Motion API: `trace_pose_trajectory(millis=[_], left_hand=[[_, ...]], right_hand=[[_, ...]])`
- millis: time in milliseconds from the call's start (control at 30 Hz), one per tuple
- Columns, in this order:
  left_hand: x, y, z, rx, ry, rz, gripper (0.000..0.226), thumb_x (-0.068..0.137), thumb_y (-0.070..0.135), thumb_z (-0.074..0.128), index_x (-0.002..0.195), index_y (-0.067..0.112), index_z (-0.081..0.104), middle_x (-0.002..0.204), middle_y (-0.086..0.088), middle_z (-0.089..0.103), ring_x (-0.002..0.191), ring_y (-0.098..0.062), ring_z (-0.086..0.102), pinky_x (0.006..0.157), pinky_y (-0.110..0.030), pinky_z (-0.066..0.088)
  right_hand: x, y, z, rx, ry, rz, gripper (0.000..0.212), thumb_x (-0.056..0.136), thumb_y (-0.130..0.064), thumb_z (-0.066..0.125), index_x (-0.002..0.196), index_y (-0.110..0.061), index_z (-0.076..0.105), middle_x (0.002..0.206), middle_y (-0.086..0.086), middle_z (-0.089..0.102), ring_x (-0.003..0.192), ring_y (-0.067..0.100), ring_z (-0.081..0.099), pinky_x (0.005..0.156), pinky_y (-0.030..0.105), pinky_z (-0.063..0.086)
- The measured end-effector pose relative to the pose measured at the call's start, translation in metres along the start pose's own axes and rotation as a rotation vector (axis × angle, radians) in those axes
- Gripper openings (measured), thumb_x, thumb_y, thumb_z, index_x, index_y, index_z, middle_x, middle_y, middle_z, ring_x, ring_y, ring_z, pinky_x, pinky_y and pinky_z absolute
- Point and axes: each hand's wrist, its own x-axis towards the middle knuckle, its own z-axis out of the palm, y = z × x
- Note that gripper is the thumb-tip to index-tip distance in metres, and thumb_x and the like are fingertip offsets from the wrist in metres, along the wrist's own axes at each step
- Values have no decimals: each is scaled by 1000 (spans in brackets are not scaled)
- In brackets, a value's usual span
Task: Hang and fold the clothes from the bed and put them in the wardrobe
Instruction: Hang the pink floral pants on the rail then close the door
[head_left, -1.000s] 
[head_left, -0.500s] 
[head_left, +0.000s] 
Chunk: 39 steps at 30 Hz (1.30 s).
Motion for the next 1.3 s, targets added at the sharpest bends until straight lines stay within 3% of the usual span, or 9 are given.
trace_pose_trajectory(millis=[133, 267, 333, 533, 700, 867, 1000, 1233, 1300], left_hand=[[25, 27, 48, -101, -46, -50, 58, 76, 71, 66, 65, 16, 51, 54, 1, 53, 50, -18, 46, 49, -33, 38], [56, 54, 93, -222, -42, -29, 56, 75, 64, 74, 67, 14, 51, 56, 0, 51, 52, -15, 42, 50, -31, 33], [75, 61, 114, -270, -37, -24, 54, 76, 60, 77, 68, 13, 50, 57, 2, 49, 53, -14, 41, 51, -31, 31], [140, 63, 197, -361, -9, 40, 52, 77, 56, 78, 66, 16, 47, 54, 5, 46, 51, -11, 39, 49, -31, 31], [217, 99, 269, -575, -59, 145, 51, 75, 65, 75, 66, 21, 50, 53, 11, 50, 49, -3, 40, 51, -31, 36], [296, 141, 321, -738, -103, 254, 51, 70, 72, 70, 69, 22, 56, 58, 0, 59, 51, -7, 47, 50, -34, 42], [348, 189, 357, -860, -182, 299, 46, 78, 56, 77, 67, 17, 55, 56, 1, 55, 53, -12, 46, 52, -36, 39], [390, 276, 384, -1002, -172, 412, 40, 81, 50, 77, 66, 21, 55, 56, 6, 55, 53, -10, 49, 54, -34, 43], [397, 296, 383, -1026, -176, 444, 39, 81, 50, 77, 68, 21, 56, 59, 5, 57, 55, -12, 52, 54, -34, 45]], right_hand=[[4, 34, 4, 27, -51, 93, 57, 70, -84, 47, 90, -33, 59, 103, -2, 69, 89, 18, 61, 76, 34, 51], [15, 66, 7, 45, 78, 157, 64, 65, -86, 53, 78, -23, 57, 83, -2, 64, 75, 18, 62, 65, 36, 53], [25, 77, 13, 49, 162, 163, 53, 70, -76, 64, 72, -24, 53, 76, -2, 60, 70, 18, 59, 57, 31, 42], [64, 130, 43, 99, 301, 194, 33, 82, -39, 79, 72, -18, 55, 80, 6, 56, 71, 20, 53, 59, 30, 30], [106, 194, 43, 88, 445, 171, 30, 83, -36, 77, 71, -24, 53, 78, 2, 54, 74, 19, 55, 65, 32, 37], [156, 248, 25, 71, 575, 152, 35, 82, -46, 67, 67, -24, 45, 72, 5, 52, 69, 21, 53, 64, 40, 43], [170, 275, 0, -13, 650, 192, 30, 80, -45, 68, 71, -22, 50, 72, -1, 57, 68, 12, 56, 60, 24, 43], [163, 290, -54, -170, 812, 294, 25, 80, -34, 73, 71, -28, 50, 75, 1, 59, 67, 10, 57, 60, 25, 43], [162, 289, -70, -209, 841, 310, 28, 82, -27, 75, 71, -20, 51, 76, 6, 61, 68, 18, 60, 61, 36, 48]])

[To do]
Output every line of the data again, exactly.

[Answer]
Motion API: `trace_pose_trajectory(millis=[_], left_hand=[[_, ...]], right_hand=[[_, ...]])`
- millis: time in milliseconds from the call's start (control at 30 Hz), one per tuple
- Columns, in this order:
  left_hand: x, y, z, rx, ry, rz, gripper (0.000..0.226), thumb_x (-0.068..0.137), thumb_y (-0.070..0.135), thumb_z (-0.074..0.128), index_x (-0.002..0.195), index_y (-0.067..0.112), index_z (-0.081..0.104), middle_x (-0.002..0.204), middle_y (-0.086..0.088), middle_z (-0.089..0.103), ring_x (-0.002..0.191), ring_y (-0.098..0.062), ring_z (-0.086..0.102), pinky_x (0.006..0.157), pinky_y (-0.110..0.030), pinky_z (-0.066..0.088)
  right_hand: x, y, z, rx, ry, rz, gripper (0.000..0.212), thumb_x (-0.056..0.136), thumb_y (-0.130..0.064), thumb_z (-0.066..0.125), index_x (-0.002..0.196), index_y (-0.110..0.061), index_z (-0.076..0.105), middle_x (0.002..0.206), middle_y (-0.086..0.086), middle_z (-0.089..0.102), ring_x (-0.003..0.192), ring_y (-0.067..0.100), ring_z (-0.081..0.099), pinky_x (0.005..0.156), pinky_y (-0.030..0.105), pinky_z (-0.063..0.086)
- The measured end-effector pose relative to the pose measured at the call's start, translation in metres along the start pose's own axes and rotation as a rotation vector (axis × angle, radians) in those axes
- Gripper openings (measured), thumb_x, thumb_y, thumb_z, index_x, index_y, index_z, middle_x, middle_y, middle_z, ring_x, ring_y, ring_z, pinky_x, pinky_y and pinky_z absolute
- Point and axes: each hand's wrist, its own x-axis towards the middle knuckle, its own z-axis out of the palm, y = z × x
- Note that gripper is the thumb-tip to index-tip distance in metres, and thumb_x and the like are fingertip offsets from the wrist in metres, along the wrist's own axes at each step
- Values have no decimals: each is scaled by 1000 (spans in brackets are not scaled)
- In brackets, a value's usual span
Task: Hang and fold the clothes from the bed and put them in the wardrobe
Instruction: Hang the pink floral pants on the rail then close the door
[head_left, -1.000s] 
[head_left, -0.500s] 
[head_left, +0.000s] 
Chunk: 39 steps at 30 Hz (1.30 s).
Motion for the next 1.3 s, targets added at the sharpest bends until straight lines stay within 3% of the usual span, or 9 are given.
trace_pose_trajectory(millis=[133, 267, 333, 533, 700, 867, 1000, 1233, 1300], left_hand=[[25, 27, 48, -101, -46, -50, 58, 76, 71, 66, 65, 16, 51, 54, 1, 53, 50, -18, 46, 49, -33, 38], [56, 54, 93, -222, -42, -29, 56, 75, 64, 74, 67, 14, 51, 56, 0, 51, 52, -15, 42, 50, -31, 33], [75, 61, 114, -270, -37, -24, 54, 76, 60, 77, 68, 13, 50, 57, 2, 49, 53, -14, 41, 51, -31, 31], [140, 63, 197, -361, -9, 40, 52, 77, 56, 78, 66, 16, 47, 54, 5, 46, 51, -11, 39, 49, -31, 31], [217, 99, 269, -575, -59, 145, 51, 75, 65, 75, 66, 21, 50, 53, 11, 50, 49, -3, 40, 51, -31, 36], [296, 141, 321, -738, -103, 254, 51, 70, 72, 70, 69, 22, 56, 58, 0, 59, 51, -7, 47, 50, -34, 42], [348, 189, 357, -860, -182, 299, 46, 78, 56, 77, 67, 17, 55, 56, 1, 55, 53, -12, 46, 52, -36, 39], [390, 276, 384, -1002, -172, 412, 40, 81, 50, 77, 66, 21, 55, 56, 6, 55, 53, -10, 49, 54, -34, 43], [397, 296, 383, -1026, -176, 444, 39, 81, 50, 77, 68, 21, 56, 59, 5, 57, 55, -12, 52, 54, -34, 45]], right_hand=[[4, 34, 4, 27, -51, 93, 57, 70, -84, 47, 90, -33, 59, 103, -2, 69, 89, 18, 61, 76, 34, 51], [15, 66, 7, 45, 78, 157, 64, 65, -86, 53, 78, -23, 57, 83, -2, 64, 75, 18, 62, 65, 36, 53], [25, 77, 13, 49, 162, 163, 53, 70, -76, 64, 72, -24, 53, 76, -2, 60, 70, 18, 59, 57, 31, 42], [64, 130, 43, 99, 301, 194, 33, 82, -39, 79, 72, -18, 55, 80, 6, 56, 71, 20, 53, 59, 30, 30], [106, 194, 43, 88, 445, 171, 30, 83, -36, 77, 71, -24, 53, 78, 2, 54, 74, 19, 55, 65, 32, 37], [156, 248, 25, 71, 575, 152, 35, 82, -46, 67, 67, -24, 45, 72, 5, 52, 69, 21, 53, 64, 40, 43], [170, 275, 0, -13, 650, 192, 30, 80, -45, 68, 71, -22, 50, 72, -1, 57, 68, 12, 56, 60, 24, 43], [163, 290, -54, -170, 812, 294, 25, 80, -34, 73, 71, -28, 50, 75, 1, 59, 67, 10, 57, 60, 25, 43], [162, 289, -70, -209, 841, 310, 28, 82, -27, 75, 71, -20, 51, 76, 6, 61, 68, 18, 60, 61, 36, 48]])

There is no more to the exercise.